§ **PROMPT**
What is needed is a word-for-word transcript of the listing, free of pictures.

§ **GIVEN MATERIAL**

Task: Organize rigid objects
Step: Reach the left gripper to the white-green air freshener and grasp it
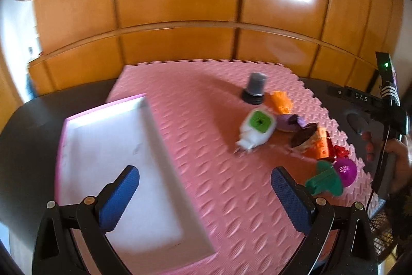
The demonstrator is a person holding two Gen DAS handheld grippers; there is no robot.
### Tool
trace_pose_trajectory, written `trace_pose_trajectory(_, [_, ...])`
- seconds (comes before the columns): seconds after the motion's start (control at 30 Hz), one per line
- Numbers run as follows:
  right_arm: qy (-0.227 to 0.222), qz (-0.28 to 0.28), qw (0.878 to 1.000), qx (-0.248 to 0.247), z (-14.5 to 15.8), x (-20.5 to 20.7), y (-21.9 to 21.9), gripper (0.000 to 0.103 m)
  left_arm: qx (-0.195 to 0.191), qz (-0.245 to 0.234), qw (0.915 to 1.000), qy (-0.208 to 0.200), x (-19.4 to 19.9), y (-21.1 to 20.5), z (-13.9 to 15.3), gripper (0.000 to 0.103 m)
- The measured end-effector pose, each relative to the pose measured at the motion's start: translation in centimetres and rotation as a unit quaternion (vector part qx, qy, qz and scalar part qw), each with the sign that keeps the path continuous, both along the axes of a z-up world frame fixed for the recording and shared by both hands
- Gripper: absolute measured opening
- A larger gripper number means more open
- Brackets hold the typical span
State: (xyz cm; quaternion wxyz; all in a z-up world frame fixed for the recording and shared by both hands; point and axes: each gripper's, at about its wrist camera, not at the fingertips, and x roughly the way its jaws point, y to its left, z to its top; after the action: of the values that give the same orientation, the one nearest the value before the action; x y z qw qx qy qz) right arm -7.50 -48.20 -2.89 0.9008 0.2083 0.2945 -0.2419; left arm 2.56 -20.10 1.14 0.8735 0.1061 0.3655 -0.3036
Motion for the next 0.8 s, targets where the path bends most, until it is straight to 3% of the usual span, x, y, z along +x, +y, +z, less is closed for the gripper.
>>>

§ **ANSWER SPACE**
Task: Organize rigid objects
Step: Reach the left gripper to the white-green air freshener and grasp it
The demonstrator is a person holding two Gen DAS handheld grippers; there is no robot.
### Tool
trace_pose_trajectory, written `trace_pose_trajectory(_, [_, ...])`
- seconds (comes before the columns): seconds after the motion's start (control at 30 Hz), one per line
- Numbers run as follows:
  right_arm: qy (-0.227 to 0.222), qz (-0.28 to 0.28), qw (0.878 to 1.000), qx (-0.248 to 0.247), z (-14.5 to 15.8), x (-20.5 to 20.7), y (-21.9 to 21.9), gripper (0.000 to 0.103 m)
  left_arm: qx (-0.195 to 0.191), qz (-0.245 to 0.234), qw (0.915 to 1.000), qy (-0.208 to 0.200), x (-19.4 to 19.9), y (-21.1 to 20.5), z (-13.9 to 15.3), gripper (0.000 to 0.103 m)
- The measured end-effector pose, each relative to the pose measured at the motion's start: translation in centimetres and rotation as a unit quaternion (vector part qx, qy, qz and scalar part qw), each with the sign that keeps the path continuous, both along the axes of a z-up world frame fixed for the recording and shared by both hands
- Gripper: absolute measured opening
- A larger gripper number means more open
- Brackets hold the typical span
State: (xyz cm; quaternion wxyz; all in a z-up world frame fixed for the recording and shared by both hands; point and axes: each gripper's, at about its wrist camera, not at the fingertips, and x roughly the way its jaws point, y to its left, z to its top; after the action: of the values that give the same orientation, the one nearest the value before the action; x y z qw qx qy qz) right arm -7.50 -48.20 -2.89 0.9008 0.2083 0.2945 -0.2419; left arm 2.56 -20.10 1.14 0.8735 0.1061 0.3655 -0.3036
Motion for the next 0.8 s, targets where the path bends most, until it is straight to 3% of the usual span, x, y, z along +x, +y, +z, less is closed for the gripper.
>>>

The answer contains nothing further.